I have tried: 1) replacing the little polyester bag that the diatom powder sticks to 2) buying new diatom powder thinking that the old stuff had too large a grain and that the algae were going through the spaces in the powder. 

I don't know what else to try. Does anybody have any insights? It is supposed to be able to combat green water, correct? Are there other places in the filter that I should check for gaps, etc. 

Thanks in advance,

TB


----------



## orlando (Feb 14, 2007)

If the flow is good, and you replaced all the guts I would say it works fine. Is the powder sticking to the bag as normal?
Maybe you should try a UV..


----------



## TortoiseBoy (Dec 30, 2004)

Thanks, Orlando.
Yes, the powder is sticking to the bag the same way it ever did. I was thinking that is was working ok mechanically, it just isn't cleaning the water as it should be. Unfortunately, UV is not an option in this situation. Does anybody else have any suggestions?


----------



## AaronT (Apr 26, 2004)

It should completely clear up a 10 gallon tank in about 30 minutes. Something is definitely not right. 

Is the little plastic tube that reaches the bottom of the filter sealing right? That's the only thing I can think of aside from the bag being clogged, but you mention replacing that. 

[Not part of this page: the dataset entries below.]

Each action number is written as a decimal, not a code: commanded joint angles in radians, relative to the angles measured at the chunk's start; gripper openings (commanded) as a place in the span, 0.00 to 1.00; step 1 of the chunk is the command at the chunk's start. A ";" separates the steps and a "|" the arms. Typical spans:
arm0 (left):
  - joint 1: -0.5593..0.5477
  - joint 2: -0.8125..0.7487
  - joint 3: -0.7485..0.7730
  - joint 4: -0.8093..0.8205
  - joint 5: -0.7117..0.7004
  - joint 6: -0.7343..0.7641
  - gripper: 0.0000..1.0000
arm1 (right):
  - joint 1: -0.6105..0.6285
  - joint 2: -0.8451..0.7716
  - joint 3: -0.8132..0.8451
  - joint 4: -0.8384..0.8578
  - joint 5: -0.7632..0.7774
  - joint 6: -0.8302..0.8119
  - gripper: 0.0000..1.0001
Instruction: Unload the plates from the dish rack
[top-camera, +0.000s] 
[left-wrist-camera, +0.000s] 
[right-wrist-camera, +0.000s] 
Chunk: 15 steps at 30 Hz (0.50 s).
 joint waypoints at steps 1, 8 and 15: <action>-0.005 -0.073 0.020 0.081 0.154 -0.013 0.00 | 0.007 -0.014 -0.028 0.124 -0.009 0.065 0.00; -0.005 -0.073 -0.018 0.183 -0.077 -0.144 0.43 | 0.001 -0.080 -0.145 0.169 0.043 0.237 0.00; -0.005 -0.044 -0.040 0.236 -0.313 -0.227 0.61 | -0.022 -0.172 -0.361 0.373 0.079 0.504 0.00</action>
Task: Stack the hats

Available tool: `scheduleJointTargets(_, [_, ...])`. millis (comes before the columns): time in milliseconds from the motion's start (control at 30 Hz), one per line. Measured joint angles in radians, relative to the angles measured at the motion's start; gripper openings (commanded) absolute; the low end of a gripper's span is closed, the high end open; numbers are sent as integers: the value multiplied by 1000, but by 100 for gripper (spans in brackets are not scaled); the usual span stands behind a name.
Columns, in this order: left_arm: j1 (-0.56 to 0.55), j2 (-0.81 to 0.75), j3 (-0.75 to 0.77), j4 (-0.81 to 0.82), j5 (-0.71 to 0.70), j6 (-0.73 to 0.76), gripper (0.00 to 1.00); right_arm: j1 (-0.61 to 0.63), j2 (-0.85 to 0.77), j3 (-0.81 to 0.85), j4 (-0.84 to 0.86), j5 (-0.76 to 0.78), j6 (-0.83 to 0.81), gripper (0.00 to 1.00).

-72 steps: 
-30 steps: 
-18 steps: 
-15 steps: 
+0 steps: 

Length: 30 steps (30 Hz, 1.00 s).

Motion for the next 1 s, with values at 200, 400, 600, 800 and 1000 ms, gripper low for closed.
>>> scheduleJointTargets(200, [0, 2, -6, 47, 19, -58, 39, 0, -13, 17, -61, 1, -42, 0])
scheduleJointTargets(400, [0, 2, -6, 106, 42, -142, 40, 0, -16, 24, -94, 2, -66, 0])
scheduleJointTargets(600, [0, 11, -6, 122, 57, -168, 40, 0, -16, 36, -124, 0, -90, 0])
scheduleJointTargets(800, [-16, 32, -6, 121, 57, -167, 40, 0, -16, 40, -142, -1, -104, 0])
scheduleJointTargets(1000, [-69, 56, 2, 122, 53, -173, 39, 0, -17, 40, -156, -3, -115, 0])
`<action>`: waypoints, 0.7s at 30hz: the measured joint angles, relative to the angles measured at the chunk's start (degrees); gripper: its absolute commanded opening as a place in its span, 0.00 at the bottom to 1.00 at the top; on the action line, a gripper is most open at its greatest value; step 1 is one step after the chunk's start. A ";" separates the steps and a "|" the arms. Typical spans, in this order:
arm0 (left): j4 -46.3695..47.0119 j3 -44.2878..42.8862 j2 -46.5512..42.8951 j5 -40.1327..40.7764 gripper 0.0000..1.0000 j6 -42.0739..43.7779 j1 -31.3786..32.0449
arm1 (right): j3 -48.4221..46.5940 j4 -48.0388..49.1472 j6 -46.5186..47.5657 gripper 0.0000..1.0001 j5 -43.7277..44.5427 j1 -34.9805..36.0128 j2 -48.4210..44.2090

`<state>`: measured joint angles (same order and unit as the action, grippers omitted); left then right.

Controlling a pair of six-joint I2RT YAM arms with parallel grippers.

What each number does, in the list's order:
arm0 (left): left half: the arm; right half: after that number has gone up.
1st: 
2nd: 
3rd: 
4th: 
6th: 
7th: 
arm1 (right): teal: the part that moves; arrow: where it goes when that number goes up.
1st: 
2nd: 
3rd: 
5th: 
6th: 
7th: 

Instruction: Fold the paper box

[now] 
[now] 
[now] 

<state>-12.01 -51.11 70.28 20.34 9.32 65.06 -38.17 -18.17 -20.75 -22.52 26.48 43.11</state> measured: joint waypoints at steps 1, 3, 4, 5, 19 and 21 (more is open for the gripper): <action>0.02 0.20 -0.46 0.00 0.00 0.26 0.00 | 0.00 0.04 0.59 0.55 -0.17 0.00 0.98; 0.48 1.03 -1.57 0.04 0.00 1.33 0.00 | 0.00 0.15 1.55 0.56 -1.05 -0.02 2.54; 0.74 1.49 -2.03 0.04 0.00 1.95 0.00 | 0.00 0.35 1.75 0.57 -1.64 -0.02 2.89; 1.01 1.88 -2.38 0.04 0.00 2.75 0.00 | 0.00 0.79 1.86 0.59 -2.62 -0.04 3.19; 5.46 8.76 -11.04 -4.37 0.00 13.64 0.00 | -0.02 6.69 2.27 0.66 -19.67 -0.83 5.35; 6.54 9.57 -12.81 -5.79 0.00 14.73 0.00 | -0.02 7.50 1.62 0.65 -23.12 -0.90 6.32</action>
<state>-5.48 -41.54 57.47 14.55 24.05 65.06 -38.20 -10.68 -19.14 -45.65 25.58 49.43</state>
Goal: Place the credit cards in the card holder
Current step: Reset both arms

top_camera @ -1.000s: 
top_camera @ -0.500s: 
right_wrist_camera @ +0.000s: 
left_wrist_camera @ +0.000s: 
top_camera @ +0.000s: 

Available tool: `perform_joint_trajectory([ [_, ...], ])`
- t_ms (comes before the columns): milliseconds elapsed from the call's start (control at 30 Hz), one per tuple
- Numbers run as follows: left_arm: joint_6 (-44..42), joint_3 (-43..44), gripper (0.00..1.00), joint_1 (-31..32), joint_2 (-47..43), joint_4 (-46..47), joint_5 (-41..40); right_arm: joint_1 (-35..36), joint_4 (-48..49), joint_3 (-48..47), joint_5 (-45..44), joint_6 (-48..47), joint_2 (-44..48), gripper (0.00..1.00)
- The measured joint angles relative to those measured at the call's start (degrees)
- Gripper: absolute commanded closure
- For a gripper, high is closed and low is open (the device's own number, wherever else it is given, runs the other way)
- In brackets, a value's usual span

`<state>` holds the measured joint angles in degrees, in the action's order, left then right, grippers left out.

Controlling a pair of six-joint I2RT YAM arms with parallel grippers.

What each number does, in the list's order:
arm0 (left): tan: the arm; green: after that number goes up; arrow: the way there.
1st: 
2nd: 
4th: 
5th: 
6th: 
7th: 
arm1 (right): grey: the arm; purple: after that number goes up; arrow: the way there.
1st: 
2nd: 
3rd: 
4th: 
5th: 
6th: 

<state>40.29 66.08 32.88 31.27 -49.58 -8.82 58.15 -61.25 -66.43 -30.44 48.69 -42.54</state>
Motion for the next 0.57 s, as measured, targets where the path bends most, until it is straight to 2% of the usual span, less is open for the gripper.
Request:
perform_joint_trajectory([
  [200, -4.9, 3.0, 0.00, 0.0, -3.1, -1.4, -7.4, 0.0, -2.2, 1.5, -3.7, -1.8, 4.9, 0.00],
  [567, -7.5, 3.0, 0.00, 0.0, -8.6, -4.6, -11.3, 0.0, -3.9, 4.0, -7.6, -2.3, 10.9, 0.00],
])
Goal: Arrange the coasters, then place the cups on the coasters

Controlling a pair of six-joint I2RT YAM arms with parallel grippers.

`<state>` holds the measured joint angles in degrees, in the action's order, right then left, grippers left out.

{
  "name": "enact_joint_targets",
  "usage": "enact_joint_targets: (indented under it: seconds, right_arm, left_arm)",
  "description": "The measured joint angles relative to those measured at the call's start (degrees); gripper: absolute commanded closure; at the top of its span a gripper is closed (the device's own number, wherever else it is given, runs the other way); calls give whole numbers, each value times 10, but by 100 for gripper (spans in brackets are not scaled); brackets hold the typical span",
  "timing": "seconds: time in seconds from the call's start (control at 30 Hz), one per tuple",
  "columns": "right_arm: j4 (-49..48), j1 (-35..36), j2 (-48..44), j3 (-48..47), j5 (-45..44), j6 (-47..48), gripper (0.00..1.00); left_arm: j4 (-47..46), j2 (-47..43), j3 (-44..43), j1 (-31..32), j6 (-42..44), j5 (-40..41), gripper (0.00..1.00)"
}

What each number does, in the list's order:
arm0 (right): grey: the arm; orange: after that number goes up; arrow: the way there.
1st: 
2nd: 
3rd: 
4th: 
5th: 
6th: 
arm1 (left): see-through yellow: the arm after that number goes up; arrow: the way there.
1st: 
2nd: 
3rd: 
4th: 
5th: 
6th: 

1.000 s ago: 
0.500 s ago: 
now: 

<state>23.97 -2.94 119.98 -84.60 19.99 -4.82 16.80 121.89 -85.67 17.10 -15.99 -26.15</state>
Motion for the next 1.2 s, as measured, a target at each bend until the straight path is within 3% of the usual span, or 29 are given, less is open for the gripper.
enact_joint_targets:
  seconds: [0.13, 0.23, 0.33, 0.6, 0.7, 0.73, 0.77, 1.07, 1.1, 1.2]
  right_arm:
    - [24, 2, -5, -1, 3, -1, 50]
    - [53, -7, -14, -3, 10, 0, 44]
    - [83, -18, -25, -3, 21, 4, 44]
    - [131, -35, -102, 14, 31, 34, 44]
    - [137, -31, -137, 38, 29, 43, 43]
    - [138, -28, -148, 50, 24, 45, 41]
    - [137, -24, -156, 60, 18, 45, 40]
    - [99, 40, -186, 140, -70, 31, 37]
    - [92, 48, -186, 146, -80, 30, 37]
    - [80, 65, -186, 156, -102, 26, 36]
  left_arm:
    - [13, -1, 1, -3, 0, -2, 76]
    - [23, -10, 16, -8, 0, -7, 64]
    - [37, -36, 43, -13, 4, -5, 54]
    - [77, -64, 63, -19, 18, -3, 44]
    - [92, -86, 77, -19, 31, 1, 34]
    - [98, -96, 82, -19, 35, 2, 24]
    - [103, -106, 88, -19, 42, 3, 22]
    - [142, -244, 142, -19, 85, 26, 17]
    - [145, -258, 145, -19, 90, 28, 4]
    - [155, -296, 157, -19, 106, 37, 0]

Have you tried contacting Vortex?


----------



## TortoiseBoy (Dec 30, 2004)

Those were my thoughts exactly, Aaron. I did check the tube and it seems ok. I tried to email Vortex and never received a response.


----------



## Brilliant (Jun 25, 2006)

I have the XL but the D1 looks similar.

Does it sound like its sucking air?
You may need to replace the shaft seal.

There should be a detachable part x that connects the filter bag to the main housing. Be sure that the tiny hole in part x is alligned with the intake tube.


----------



## TortoiseBoy (Dec 30, 2004)

Thanks, Brilliant. 
Are the two things you are suggesting related? Is the shaft seal the same issue as the lining up the holes? Thanks again for the reply. I will look into what you said when I get home. It always sounds like there is lots of air in the system, but I can't recall if this has always been the case. It has always been really loud, but I don't think it was designed to run full-time.


----------



## Tex Gal (Nov 1, 2007)

Why not call Vortex? They are great there. They helped me with mine. Their number is 850-836-4121


----------



## Brilliant (Jun 25, 2006)

I will give them the benefit of doubt and say email isnt their speciality! 

If the hole is lined up and its still sucking air then the air is coming from lose hose, crack in housing or bad seal. First I would check the hole, then prime it up really good (you do not need to add DE for troubleshooting). If it continues to suck air check housing for cracks and be sure the tubes are tight and no air is coming in on intake side. If its still sucking air the its the shaft seal.

Replacing the shaft seal is almost like a ritual. You have to grease it just right with the lubricant (not provided) and let it sit over night to seal before you run it again.

These damned filters work so great I have put up with soo much to keep them going. I hope all this helps.


----------